What you are asked to do:
Which of the lines below contain the string "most"? Copy each one.

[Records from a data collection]
((

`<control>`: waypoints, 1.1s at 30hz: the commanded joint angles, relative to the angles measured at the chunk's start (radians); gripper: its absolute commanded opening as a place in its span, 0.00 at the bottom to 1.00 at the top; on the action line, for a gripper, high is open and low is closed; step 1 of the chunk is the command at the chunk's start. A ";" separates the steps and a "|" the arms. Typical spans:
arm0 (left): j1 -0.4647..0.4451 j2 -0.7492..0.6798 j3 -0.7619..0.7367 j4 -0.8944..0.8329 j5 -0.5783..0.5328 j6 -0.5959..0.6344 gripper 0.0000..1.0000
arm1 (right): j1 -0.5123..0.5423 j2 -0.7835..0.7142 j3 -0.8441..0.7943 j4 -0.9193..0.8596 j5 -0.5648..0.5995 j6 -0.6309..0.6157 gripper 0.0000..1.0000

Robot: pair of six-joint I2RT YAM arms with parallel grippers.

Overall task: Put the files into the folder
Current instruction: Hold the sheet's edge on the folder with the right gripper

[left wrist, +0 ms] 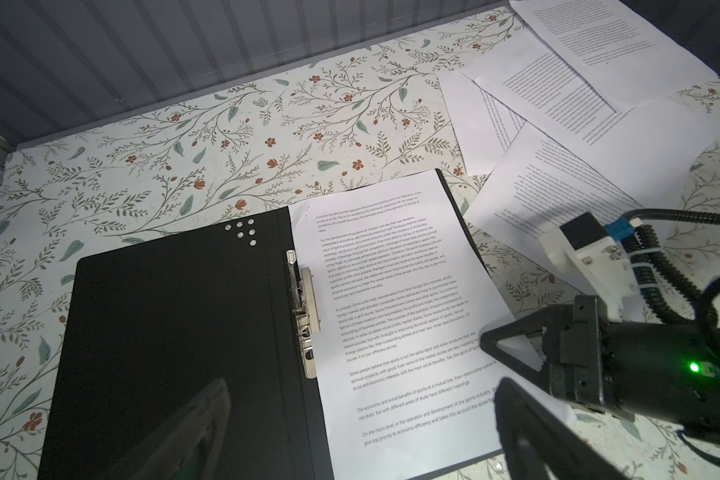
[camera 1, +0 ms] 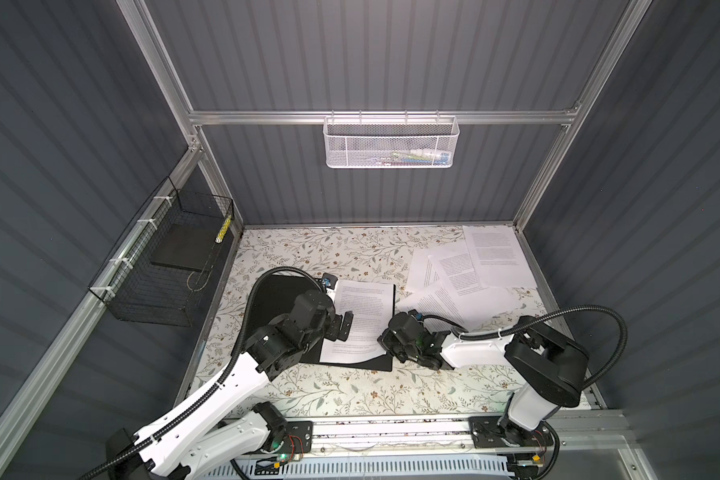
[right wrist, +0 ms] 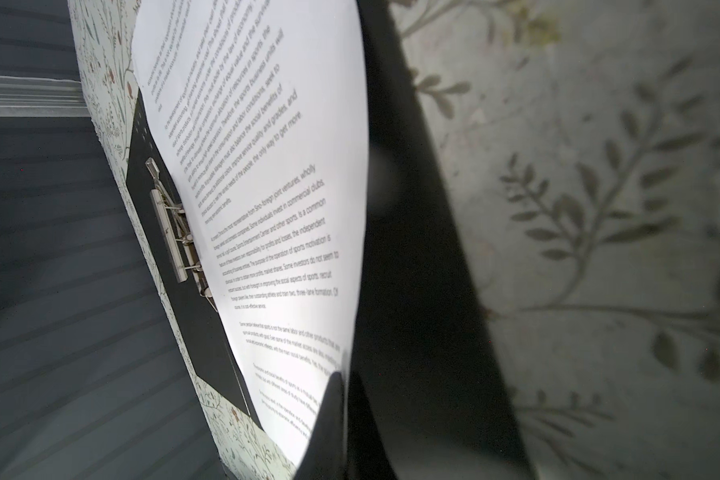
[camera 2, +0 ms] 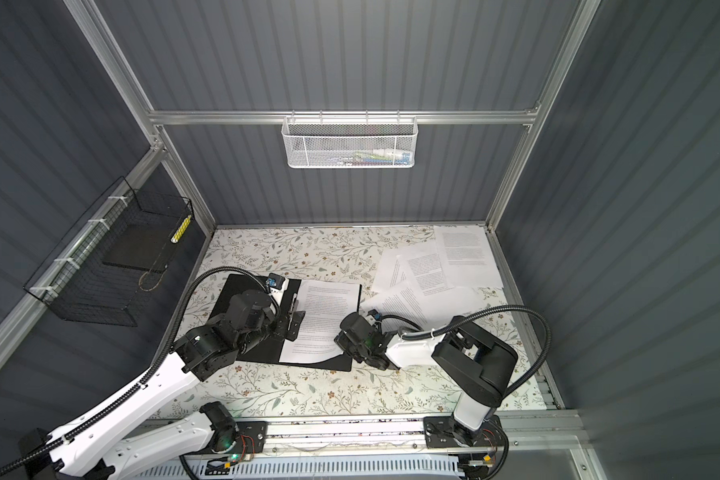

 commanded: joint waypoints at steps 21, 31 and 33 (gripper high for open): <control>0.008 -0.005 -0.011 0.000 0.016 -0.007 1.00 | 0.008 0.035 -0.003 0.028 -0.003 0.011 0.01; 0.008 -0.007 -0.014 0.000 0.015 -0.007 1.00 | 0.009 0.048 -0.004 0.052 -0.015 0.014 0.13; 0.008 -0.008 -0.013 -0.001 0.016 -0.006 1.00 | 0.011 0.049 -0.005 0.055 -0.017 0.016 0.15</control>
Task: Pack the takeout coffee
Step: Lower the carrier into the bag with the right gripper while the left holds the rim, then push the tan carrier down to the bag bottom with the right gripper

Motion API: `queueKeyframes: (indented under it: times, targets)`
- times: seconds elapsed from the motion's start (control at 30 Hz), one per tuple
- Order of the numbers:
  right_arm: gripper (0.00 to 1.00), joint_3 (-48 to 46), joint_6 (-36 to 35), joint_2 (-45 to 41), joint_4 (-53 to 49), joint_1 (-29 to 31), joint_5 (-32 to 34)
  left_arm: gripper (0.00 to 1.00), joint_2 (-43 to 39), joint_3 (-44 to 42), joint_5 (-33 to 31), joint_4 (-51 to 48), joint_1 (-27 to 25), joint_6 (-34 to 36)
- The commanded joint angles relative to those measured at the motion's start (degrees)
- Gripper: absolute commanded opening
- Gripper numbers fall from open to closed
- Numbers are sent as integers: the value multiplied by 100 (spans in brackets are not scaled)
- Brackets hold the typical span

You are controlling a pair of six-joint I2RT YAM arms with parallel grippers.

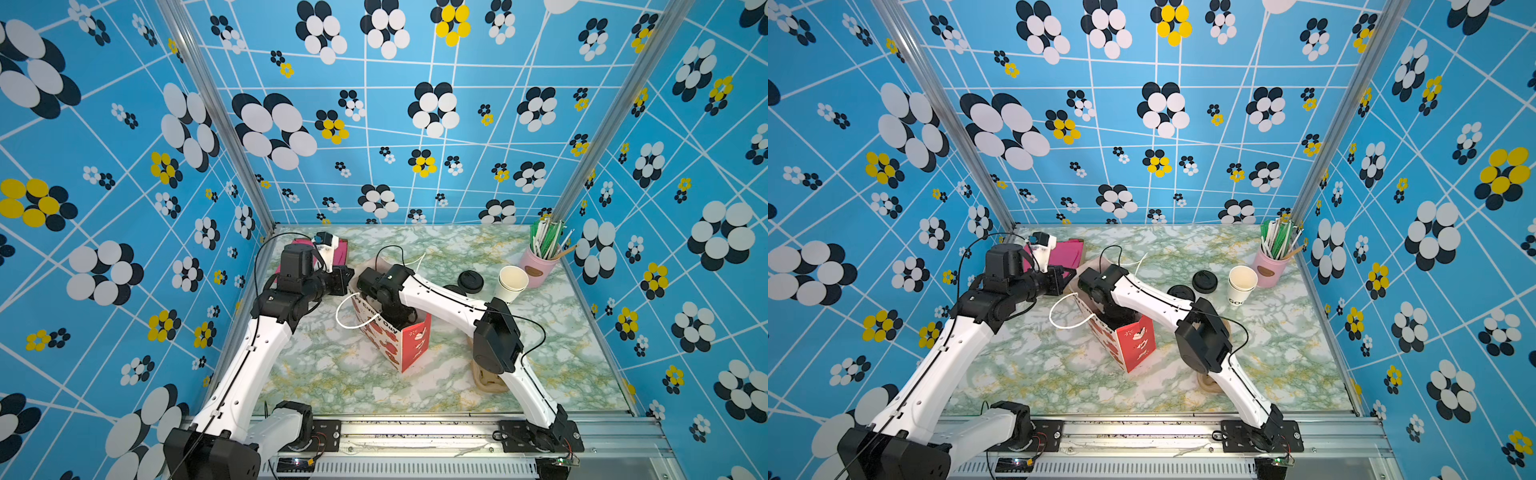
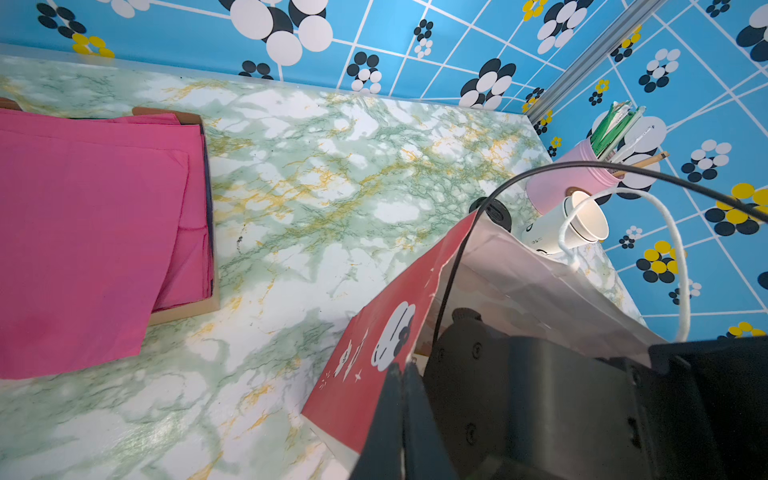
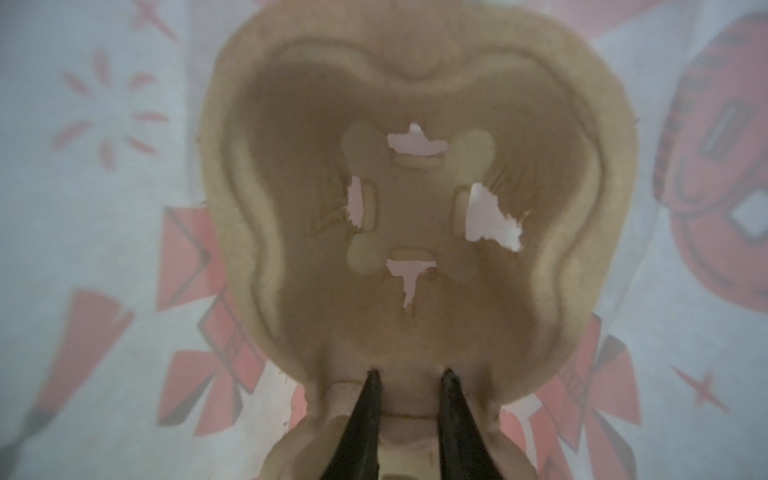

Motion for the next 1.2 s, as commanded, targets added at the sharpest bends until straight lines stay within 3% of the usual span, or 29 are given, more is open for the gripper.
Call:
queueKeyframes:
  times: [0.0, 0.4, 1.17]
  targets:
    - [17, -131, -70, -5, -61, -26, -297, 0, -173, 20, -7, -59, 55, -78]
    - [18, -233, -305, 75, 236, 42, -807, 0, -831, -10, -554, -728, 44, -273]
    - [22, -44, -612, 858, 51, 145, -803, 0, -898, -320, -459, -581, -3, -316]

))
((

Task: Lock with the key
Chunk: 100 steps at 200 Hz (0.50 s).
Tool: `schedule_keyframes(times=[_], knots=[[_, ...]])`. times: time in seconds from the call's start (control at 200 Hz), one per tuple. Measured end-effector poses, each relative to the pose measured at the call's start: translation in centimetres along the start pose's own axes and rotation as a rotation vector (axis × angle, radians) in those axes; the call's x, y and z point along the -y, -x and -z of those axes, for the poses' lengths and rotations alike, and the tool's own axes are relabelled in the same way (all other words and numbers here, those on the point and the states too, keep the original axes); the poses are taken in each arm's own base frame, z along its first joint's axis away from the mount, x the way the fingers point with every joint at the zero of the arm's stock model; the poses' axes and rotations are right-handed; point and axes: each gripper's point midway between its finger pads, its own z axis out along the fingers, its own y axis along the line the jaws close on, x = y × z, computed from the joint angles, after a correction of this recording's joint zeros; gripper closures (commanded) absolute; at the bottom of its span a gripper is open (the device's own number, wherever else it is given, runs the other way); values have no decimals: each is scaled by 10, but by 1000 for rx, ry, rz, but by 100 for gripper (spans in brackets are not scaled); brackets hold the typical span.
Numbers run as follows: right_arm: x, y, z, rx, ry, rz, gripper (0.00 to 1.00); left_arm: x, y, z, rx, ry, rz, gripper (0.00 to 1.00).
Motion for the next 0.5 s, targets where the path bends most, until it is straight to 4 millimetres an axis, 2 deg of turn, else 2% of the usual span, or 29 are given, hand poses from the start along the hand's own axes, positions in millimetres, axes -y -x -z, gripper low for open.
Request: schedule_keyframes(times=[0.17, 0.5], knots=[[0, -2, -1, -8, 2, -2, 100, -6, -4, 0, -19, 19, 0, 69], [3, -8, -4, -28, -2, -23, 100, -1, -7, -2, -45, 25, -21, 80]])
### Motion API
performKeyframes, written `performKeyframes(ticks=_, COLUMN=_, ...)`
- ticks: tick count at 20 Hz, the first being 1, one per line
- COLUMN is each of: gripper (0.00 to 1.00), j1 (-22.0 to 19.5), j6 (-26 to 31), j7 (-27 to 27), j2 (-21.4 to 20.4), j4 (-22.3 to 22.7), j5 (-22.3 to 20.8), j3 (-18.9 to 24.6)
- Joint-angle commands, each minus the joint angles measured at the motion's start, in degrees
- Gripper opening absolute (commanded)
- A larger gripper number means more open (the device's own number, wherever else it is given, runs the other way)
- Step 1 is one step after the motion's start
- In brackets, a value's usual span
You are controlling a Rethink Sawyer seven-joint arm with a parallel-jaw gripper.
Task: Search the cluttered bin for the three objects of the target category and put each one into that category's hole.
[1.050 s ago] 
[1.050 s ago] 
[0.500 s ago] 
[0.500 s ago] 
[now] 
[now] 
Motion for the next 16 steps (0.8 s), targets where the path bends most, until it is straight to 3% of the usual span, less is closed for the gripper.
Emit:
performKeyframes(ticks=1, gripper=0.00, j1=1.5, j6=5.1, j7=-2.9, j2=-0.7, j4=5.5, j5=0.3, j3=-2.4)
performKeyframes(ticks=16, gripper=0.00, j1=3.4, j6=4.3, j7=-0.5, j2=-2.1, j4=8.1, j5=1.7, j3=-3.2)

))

Answer to the exercise:
Motion for the next 0.5 s, targets where the path bends most, until it is straight to 4 millimetres an axis, 2 deg of turn, else 2% of the usual span, or 29 are given, hand poses from the start along the hand's own axes, positions in millimetres, axes -y -x -z, gripper low for open.
Motion for the next 16 steps (0.8 s), targets where the path bends most, until it is straight to 3% of the usual span, less is closed for the gripper.

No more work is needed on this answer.